### Task
List all lines of the data containing the word "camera".

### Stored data
<<<<
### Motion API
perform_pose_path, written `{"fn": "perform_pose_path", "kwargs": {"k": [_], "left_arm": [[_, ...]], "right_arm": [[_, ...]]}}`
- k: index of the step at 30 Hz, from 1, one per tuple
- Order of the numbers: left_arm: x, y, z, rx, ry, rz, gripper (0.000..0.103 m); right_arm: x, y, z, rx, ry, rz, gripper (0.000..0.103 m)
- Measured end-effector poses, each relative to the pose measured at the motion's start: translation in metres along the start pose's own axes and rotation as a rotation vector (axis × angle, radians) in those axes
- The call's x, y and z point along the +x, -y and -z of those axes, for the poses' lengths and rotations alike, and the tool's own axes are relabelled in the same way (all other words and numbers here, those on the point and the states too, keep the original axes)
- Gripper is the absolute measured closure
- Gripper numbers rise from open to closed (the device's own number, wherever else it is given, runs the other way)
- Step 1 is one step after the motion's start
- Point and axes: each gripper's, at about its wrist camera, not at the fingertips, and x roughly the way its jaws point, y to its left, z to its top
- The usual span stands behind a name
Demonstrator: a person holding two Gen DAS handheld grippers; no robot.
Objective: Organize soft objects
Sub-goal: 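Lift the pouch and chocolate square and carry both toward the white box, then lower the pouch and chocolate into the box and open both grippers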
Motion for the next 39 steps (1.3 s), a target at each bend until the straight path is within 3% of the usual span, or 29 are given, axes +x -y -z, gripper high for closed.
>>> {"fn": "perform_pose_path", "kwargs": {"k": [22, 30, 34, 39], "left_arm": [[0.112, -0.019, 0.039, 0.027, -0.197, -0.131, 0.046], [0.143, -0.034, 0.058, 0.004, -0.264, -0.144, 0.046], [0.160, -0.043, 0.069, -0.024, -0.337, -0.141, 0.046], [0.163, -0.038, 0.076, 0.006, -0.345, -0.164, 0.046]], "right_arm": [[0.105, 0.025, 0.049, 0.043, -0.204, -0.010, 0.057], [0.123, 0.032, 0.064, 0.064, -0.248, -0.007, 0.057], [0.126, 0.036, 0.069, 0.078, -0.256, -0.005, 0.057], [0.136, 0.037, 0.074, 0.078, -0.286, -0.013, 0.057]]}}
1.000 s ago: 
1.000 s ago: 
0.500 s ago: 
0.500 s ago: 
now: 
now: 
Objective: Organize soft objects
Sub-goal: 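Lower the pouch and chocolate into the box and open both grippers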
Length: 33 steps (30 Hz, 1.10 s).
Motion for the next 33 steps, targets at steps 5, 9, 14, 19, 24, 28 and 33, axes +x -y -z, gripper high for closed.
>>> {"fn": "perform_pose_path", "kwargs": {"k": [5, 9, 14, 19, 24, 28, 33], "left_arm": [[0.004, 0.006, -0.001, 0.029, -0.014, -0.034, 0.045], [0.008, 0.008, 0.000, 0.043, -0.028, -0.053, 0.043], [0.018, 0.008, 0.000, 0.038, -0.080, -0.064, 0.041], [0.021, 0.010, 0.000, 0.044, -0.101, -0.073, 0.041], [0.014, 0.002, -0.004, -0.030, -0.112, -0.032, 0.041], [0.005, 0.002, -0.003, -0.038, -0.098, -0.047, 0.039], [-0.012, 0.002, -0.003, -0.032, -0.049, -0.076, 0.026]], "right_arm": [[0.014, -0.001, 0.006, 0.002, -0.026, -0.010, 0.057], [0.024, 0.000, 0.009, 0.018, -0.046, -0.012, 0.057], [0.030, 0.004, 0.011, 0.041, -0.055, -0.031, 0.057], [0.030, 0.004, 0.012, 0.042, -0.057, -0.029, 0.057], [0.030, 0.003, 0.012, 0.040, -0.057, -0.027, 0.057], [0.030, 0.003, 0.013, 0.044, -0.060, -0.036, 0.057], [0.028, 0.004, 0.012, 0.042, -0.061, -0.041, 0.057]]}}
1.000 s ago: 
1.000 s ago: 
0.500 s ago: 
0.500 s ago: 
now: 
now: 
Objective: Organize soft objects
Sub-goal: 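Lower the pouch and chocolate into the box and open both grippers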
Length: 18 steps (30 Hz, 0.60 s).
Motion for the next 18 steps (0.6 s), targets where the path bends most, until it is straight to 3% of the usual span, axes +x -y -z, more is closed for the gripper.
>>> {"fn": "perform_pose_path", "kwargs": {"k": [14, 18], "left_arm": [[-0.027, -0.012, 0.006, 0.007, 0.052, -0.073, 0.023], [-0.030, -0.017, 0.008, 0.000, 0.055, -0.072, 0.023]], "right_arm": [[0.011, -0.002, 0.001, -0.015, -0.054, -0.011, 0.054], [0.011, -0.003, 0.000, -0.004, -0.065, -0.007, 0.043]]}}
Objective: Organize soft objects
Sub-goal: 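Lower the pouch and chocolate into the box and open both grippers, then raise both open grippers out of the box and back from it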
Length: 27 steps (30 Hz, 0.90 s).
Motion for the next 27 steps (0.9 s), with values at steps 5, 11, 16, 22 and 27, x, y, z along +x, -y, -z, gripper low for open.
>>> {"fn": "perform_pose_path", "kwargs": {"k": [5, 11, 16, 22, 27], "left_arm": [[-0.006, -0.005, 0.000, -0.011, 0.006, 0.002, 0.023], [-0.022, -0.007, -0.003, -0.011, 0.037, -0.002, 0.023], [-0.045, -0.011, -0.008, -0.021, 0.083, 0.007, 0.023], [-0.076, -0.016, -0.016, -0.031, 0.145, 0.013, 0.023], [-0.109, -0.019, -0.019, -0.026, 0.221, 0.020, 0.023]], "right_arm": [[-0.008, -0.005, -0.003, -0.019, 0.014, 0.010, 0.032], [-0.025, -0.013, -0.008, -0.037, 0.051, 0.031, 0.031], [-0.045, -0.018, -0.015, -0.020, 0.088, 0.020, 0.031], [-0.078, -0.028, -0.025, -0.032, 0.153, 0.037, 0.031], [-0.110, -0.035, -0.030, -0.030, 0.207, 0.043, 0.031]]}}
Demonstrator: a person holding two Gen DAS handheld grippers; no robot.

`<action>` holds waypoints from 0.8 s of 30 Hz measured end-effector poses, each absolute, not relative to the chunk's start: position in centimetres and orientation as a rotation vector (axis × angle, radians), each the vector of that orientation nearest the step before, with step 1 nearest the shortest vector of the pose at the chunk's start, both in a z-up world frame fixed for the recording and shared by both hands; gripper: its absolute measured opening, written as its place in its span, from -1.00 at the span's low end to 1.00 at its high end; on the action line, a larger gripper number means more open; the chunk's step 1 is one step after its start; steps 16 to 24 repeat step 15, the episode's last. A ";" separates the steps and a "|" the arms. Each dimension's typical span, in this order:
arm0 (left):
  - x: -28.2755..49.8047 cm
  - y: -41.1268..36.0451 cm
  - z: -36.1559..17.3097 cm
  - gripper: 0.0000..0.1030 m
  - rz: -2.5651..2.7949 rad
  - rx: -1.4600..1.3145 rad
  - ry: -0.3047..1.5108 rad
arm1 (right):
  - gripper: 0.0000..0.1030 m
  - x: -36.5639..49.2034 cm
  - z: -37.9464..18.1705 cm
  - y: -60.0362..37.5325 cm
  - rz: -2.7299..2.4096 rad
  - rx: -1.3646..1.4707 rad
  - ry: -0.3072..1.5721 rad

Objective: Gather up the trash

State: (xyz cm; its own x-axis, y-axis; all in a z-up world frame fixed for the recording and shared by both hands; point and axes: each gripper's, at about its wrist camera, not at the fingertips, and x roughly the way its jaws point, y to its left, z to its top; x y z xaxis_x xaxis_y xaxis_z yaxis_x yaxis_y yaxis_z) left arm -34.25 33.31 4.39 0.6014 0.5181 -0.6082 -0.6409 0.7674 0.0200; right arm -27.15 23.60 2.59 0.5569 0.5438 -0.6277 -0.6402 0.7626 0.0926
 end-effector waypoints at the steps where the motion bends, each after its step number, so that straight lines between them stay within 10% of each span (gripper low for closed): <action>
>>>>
### Response to the task
- Point and axes: each gripper's, at about its wrist camera, not at the fingertips, and x roughly the way its jaws point, y to its left, z to its top
State: (xyz cm; its own x-axis, y-axis; all in a z-up world frame fixed for the recording and shared by both hands; point and axes: each gripper's, at about its wrist camera, not at the fingertips, and x roughly the way its jaws point, y to its left, z to its top; x y z xaxis_x xaxis_y xaxis_z yaxis_x yaxis_y yaxis_z) left arm -34.25 33.31 4.39 0.6014 0.5181 -0.6082 -0.6409 0.7674 0.0200; right arm -27.15 23.60 2.59 0.5569 0.5438 -0.6277 -0.6402 0.7626 0.0926

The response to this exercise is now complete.